Which of the lines below contain the string "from"? Pull each one out of the data.

(Source records)
★ ★ ★ ★ ★ ★ ★

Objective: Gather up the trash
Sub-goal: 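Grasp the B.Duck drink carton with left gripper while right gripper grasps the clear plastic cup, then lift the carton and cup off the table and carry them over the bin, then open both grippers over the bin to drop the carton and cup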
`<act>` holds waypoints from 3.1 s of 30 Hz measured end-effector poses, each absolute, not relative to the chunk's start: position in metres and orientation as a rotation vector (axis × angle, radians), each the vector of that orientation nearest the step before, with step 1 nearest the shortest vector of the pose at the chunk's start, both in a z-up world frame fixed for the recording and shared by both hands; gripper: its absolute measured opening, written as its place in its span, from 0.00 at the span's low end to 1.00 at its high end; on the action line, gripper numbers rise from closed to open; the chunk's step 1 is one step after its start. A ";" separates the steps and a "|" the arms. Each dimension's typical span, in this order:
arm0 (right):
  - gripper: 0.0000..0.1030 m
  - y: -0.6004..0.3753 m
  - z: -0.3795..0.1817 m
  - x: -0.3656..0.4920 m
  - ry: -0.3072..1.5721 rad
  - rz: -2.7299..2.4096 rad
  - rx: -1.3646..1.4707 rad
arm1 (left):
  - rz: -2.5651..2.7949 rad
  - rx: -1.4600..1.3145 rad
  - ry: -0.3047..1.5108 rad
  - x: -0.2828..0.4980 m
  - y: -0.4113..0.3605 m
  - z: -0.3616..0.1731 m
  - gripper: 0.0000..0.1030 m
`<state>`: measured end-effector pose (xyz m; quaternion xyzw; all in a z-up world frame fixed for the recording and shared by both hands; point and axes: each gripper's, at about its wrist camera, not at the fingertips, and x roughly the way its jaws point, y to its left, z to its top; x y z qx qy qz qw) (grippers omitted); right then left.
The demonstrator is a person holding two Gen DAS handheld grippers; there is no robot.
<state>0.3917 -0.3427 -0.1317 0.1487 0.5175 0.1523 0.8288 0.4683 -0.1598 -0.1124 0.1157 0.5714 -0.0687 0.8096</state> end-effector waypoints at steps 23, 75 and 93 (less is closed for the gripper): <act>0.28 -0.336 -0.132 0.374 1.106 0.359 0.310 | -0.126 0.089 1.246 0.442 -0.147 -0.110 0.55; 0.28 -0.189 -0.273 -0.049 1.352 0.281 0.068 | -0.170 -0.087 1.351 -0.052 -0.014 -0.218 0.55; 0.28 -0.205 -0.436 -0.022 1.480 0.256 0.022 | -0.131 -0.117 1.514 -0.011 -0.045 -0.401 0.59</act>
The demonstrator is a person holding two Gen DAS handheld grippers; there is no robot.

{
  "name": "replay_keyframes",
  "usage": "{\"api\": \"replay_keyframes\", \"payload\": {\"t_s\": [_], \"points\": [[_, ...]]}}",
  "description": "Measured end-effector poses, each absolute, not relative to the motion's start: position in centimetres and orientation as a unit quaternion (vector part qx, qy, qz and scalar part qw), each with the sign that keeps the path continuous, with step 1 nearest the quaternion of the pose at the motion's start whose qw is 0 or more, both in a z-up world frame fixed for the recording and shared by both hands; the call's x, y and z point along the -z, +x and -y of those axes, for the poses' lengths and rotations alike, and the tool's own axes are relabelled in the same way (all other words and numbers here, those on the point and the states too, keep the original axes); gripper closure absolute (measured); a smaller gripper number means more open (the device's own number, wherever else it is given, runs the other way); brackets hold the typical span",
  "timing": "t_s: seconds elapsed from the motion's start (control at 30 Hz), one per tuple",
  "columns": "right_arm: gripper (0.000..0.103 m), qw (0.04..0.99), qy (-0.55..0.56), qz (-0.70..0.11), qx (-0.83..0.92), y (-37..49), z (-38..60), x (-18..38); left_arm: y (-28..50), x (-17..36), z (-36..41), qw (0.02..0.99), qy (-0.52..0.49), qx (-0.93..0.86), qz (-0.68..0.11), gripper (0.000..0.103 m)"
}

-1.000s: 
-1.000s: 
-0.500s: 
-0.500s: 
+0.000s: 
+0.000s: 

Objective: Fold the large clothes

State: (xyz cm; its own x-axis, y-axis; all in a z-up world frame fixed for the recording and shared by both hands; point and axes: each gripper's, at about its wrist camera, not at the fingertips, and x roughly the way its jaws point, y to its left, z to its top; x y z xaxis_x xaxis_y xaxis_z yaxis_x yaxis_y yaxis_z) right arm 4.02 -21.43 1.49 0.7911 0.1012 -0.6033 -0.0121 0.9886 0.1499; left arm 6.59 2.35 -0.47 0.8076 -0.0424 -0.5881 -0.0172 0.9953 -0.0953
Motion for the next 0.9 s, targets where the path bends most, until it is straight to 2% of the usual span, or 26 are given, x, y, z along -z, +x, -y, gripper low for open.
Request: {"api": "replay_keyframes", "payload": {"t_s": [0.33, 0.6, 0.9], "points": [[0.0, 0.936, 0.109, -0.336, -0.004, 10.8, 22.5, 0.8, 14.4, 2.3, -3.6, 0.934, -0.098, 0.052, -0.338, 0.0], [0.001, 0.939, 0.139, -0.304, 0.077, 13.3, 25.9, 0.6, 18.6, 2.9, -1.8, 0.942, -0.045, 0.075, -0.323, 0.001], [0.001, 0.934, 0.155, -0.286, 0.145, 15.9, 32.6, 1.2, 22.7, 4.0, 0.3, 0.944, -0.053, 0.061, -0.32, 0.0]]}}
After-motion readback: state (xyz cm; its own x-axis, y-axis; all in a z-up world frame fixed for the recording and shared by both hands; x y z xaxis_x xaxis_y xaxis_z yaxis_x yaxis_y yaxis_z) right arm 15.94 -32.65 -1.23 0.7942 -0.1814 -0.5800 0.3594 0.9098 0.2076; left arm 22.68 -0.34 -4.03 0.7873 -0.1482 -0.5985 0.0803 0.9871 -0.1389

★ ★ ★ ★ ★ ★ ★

◆ **SOLUTION TO THE EXERCISE**
`<act>` holds waypoints from 3.1 s of 30 Hz measured end-effector poses, each absolute, not relative to the chunk's start: position in metres and orientation as a rotation vector (axis × angle, radians), each the vector of that orientation nearest the step before, with step 1 nearest the shortest vector of the pose at the chunk's start, both in a z-up world frame fixed for the recording and shared by both hands; gripper: its absolute measured opening, written as its place in its span, from 0.00 at the span's low end to 1.00 at its high end; on the action line, gripper numbers rise from closed to open; the chunk's step 1 is one step after its start. A ";" separates the steps and a "|" the arms. Each dimension's typical span, in this order:
  "timing": "t_s: seconds elapsed from the motion's start (control at 30 Hz), one per tuple",

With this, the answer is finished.